The short pulses of magnetic fields generated by the device produce an electric current in the brain, which stimulates cells in an area of the brain that is believed to function abnormally in those with depression. This stimulation brings about changes in the brain that may alleviate depression.

Who Is a Candidate for It?

The NeuroStar TMS Therapy device, which is the only TMS device currently cleared by the U.S. Food and Drug Administration, is approved for the treatment of major depression -- in particular, an episode of depression that has failed to respond adequately to one antidepressant trial.

TMS does not cause any of the troublesome side effects often experienced with antidepressant therapy -- such as weight gain, sexual dysfunction, nausea, dry mouth and sedation -- and thus may be appropriate in cases where patients experience intolerable side effects with antidepressants.

Who Should Not Receive It?

If you have an implanted metallic device or metallic objects in or around the head that cannot be removed, you should not receive TMS. You should also not receive TMS if you have an implant such as a pacemaker or cardioverter defibrillator.

What Happens During the Procedure?

During the TMS procedure, you will sit in a chair, awake and alert during the entire treatment. You will be asked to wear earplugs because of a tapping sound made by the treatment device.

Prior to beginning the treatment, your psychiatrist will first give you a motor threshold test, in which he will determine the magnetic field strength required to cause movement in your thumb. This test determines the magnetic field strength that will be used in your treatment.

After the motor threshold test, your doctor will then determine where to place the treatment coil on your head to provide optimal treatment, and will move it to that location.

During the treatment, there will be pulses of magnetic fields every 30 seconds, which may feel like tapping on your scalp. Some patients may feel mild to moderate scalp discomfort during the procedure, which can be alleviated with an over-the-counter pain medication.

What Happens After the Procedure?

Immediately after the procedure you may return to your normal activity, including driving. You may experience a headache or discomfort at the site of the stimulation, which may be relieved using over-the-counter pain medication. These side effects should subside over time as you receive more treatments, but if they do not, your doctor can adjust the strength of the magnetic field pulses to make you more comfortable.

What Are the Risks?

You may experience mild to moderate scalp discomfort during treatment or scalp discomfort or headache following treatment.

There is a small risk that you could have a seizure during treatment.
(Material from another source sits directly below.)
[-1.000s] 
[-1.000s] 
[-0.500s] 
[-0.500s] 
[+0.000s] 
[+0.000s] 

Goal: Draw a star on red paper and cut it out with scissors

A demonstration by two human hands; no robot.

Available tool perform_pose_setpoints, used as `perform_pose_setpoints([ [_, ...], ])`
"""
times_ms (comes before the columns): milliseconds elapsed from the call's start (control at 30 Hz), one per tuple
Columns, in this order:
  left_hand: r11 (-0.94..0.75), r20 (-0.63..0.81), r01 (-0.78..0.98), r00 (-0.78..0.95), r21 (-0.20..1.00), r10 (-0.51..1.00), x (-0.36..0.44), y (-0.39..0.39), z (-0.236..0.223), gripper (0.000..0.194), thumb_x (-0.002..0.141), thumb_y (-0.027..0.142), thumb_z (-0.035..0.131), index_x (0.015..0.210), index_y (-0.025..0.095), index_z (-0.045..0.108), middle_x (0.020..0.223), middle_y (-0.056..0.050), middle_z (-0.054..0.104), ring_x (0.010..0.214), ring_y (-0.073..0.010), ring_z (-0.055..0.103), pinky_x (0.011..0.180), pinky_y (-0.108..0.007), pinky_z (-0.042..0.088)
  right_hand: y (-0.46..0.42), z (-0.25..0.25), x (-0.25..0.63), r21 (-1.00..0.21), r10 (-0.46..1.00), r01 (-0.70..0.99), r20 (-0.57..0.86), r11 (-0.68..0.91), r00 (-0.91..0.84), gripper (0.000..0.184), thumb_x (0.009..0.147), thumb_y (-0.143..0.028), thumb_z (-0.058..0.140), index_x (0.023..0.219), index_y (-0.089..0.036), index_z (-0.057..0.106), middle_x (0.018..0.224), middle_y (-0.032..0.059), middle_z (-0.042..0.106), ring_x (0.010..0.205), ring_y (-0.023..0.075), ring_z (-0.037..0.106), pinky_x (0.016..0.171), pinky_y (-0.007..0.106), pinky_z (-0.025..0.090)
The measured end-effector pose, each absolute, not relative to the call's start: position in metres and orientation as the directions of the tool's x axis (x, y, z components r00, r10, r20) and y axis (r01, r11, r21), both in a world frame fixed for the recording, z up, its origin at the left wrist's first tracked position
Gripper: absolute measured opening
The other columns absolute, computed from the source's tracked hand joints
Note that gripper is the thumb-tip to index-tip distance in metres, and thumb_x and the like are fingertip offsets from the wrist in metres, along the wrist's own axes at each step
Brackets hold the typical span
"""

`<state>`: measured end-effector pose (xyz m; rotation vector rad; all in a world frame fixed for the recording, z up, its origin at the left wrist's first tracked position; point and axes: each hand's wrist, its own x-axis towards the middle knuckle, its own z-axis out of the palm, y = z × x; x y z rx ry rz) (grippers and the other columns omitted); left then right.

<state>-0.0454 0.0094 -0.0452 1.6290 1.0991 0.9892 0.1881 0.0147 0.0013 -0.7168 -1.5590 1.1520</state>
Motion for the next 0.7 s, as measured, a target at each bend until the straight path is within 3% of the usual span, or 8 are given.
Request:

This risk, however, is similar to that of antidepressant medication.

You should be aware that not all patients will respond to TMS. If you experience worsening depression, signs or symptoms of suicidal behavior, or any unusual changes in behavior, contact your doctor.

What Are the Benefits?

TMS has proven to be effective in some individuals who have not adequately responded to an antidepressant trial. TMS has very few side effects compared to antidepressants and is generally well-tolerated by patients. It is non-invasive and does not affect concentration and memory, like electroconvulsive therapy. There are no interactions between TMS and antidepressants, so patients have the option of taking an antidepressant in addition to receiving TMS.


"Neurostar TMS Therapy." 2010. Neuronetics, Inc. Accessed: May 24, 2010.